Two common causes. First, the command may have completed just under slowlog-log-slower-than; lower the threshold temporarily with CONFIG SET slowlog-log-slower-than 5000 to catch borderline cases. Second, the ring buffer may have overflowed: if SLOWLOG LEN equals slowlog-max-len, older entries were discarded. Raise slowlog-max-len (for example CONFIG SET slowlog-max-len 512) on busy instances.
Does setting slowlog-log-slower-than to 0 hurt performance?
Setting it to 0 logs every command, which adds overhead and floods the ring buffer; setting it to a negative value disables SLOWLOG entirely. Neither is recommended in production. Keep it at a meaningful threshold (the 10ms default is sensible for most workloads, or 5ms if your checkout path is latency-sensitive) so the card surfaces genuinely pathological commands rather than noise.
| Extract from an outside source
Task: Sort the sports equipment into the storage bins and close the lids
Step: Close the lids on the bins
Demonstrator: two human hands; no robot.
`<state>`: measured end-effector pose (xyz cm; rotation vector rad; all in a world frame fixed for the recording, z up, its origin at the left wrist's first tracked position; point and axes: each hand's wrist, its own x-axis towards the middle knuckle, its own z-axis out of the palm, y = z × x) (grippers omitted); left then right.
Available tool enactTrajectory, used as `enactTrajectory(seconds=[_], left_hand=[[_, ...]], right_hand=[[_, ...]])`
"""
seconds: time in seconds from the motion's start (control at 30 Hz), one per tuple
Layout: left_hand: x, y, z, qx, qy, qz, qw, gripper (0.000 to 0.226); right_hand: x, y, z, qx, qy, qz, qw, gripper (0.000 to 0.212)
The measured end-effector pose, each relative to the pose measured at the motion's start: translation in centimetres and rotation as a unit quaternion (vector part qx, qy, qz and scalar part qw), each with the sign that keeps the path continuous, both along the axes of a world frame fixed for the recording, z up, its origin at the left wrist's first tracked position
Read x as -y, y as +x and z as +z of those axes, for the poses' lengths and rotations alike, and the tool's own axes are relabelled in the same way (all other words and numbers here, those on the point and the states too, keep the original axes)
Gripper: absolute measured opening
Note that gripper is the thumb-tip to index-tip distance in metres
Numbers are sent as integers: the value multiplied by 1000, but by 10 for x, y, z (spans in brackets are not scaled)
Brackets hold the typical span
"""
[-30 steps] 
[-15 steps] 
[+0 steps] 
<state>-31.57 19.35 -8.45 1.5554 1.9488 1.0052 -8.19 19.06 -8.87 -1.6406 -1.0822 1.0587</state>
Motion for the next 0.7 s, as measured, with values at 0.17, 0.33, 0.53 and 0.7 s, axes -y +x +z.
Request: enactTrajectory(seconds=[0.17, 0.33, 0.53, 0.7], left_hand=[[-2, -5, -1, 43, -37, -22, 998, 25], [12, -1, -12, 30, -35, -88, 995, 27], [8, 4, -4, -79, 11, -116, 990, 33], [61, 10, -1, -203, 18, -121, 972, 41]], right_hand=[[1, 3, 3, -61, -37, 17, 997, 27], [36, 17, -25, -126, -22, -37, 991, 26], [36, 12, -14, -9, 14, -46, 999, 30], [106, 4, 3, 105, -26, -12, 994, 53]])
The same slow command appears in two consecutive 5-minute windows. Is it double-counted?
No. The engine deduplicates SLOWLOG entries by their Redis-assigned id, which is monotonic and unique per entry. An entry that straddles a poll boundary is attributed to the window containing its timestamp, not counted twice.
My instance is ElastiCache and the table looks emptier than the latency I observe. Why?
On managed Redis, time spent in the cluster proxy, in TLS termination, or on the network is not visible to the in-engine SLOWLOG. The command may be fast inside the engine while the round trip is slow. Reconcile against the provider’s own metrics (CloudWatch SlowlogGetCount, engine CPU, network latency) and treat a clean SLOWLOG with a real checkout drop as a sign to look at the proxy or network layer, not the keyspace.
Can I change the checkout-drop sensitivity so it fires less often?
Yes. The conversion-delta threshold and the SLOWLOG-count threshold are both configurable per profile in the Sensitivity tab. Raise the count from five, or widen the conversion-delta band, to suppress firing during naturally noisy low-traffic hours. Tune to your store’s real baseline rather than the generic default.